I want to end the discussion by making a connection back to the broader principles of Slow Archaeology as they were discussed in the beginning of this article. How is this exercise relating or adding to ideas of speed, privilege and responsibility? Aside from the attention to difference and care for details, and in line with the more political aspects of Slow Archaeology, the vantage points are not just important to understand or experience forms of perspectivism and alterity in an academic sense. The exercise also tries to stimulate empathy in different ways and a further debate on existing difference relating to injustices is possible by drawing to socially diverging vantage points. Through radical difference, we can try to see the others and the forgotten. In this way, the exercise has the potential to lead to a more embodied and principled thinking about the challenge of otherness in the everyday world. Through the inclusion of empathy, slow looking can potentially add to transformative education as social change (Guajardo et al. Citation2008, p. 3–22). In addition to this, the idea of shaking the system by stimulating other types of knowledge as a critical form of pedagogy, is important to re-state, in this case as a form of emancipation (Rancière Citation1991, Hooks Citation2003, Giroux Citation2020). With this I mean that including non-discursivity in education is a form of emancipation, as it draws from a more diverse and inclusive knowledge system, not one that needs to be top-down ‘instructed’, but one that is created bottom-up, focusing on existing creativity and intuition instead of reciting academic literature and language. This emancipation has, in a very small yet important way, potential to affect Shama’s ‘fibers’ and power dynamics in academia. For this reason it should come as no surprise that alterity should find more resonance in our teaching as well (McCarty et al. Citation2005, Barnhardt and Kawagley Citation2005, p. 8–23, Cobb and Croucher Citation2020).

CONCLUSION

This article was meant to introduce a way of incorporating slowness and the ontological turn into object analysis, and can be used both as a teaching exercise, as well as a different tool for research and observation. By looking slowly, or attempting to hear with the eyes, we are not aspiring to a different way of describing how the world works, but to decentre our own western empirical frameworks and try to become aware of the limitations of those frameworks when trying to interpret objects.
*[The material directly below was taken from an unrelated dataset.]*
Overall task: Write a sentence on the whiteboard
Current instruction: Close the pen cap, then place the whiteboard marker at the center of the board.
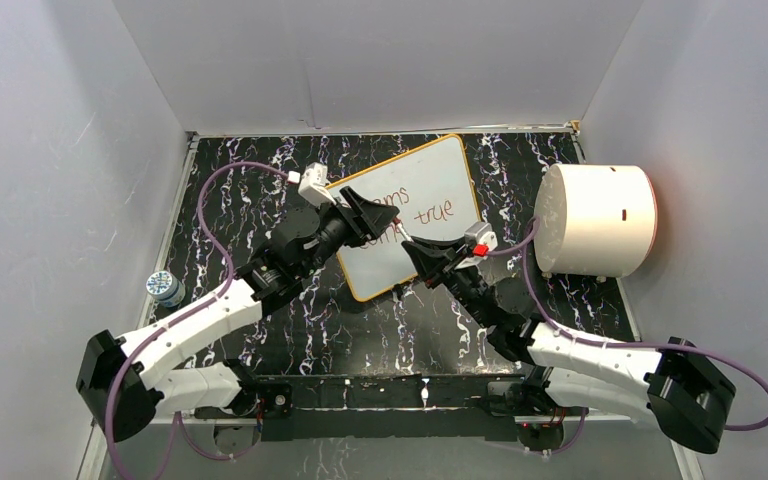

By forcing participants to employ different vantage points and different ways of looking, the exercise can be a helpful first tool in playfully starting to think about difference and alterity. Through this, we might be able to ask different questions to our material or reach new insights on ancient object-use, performance, and perception. Alternatively, it might help archaeologists with the difficult but important task of uncovering and experiencing the impact of ancient concepts and indication of ontologies through objects. For this reason, it can form an additional instrument to the formal object analyses already practiced in archaeology as well as be a more embodied way of learning about archaeological theory and alterity.

DECLARATIONS

No funding was received to assist with the preparation of this manuscript, the author has no conflicts of interest to declare that are relevant to the content of this article.

ACKNOWLEDGEMENTS

Thanks to Beth Whitlock, Anna Soifer, Rachel Kalisher, Sarah Bell, Amanda Brynn, Nidhi Bhaskar, Evan Levine, and Carl Walsh who made this all happen and especially to Sarah and Anna and Lennart Kruijer for their further insightful comments on the article. Thanks to Yannis Hamilakis who pushed me to write this article and supplied me with many useful suggestions and to Benjamin Alberti for his encouragement and his very valuable comments on how to improve this article. I also want to express my gratitude to the two anonymous reviewers and the Editorial Board for their extremely useful and detailed feedback. Many thanks to Herbert.

Notes

1. Ferriss’ 2009, The 4-Hour Workweek.